Aurea Calica - The Philippine Star

MANILA, Philippines - The government is focused on improving its revenue collection and is not eyeing new tax measures, Malacañang clarified yesterday.

Presidential Communications Operations Office Secretary Herminio Coloma said that while the government acknowledges the need for more funds for better delivery of services, “a big-picture approach is essential so as not to lose focus on the importance of sustaining economic growth and consolidating the gains of good governance and sound economic management.”

“Taxes are the lifeblood of the economy as these are used to fund the national budget for infrastructure, public services and investments in people,” he said. “Government expenditures constitute a significant portion of the country’s gross domestic product, and these are funded significantly by taxes paid by our people,” he added.
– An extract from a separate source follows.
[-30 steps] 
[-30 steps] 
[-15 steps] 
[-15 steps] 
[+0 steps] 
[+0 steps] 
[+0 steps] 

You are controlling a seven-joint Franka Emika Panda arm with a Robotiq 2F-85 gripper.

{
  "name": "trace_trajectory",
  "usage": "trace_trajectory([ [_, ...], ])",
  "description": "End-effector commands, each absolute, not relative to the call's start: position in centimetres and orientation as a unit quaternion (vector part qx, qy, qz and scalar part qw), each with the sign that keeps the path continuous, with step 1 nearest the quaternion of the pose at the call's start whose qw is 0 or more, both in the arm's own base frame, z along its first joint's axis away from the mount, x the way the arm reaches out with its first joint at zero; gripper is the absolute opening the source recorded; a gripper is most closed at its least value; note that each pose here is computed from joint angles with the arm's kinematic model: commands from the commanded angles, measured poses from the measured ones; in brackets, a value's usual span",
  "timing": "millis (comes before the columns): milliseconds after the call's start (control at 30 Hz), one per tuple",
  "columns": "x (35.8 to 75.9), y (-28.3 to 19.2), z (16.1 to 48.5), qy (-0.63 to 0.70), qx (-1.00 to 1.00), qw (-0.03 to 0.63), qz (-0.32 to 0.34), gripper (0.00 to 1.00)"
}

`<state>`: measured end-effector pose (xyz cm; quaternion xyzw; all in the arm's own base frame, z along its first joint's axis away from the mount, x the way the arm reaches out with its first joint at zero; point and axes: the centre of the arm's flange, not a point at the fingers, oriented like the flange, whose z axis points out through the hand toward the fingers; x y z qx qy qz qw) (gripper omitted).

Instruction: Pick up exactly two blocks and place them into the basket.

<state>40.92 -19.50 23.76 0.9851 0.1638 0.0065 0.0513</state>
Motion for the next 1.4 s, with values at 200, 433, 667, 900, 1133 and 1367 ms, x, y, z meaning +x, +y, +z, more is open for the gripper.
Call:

Bureau of Internal Revenue (BIR) chief Kim Henares also said no new taxes are being readied.

“We are for status quo: no change in tax rates and no new or higher taxes, and also no income tax cuts. Government will just focus on improving collection,” Henares said.

There are proposals in the House of Representatives to lower income taxes but the Department of Finance and the BIR explained the tax cut – if approved – would require a measure to offset the losses in collections. One of the measures reportedly being considered is raising the Value-Added Tax. Henares stressed the “government is not proposing higher VAT rates” from 12 to 14 percent. Several lawmakers have voiced opposition to new tax measures.

Henares also pointed out the government is still in a deficit situation as total tax revenues are still not enough to fund the entire national budget.

She said lowering tax rates would mean less budget for projects for addressing hunger and poverty and for providing quality education to greater number of Filipinos.

With lower-than-desired revenue, the government would run the risk of losing its investment grade rating.

“We will slide back to the regime of double-digit interest rates. That means whatever additional money you will get for lower tax rates, you will have to pay for higher interest for housing and car loans,” Henares said.

“Houses and cars which have become affordable today because of lower interest rates will become unaffordable,” she said.

“Our legislators should help government to be able to collect more efficiently by removing bank secrecy for tax purposes and making tax evasion a predicate crime,” she pointed out.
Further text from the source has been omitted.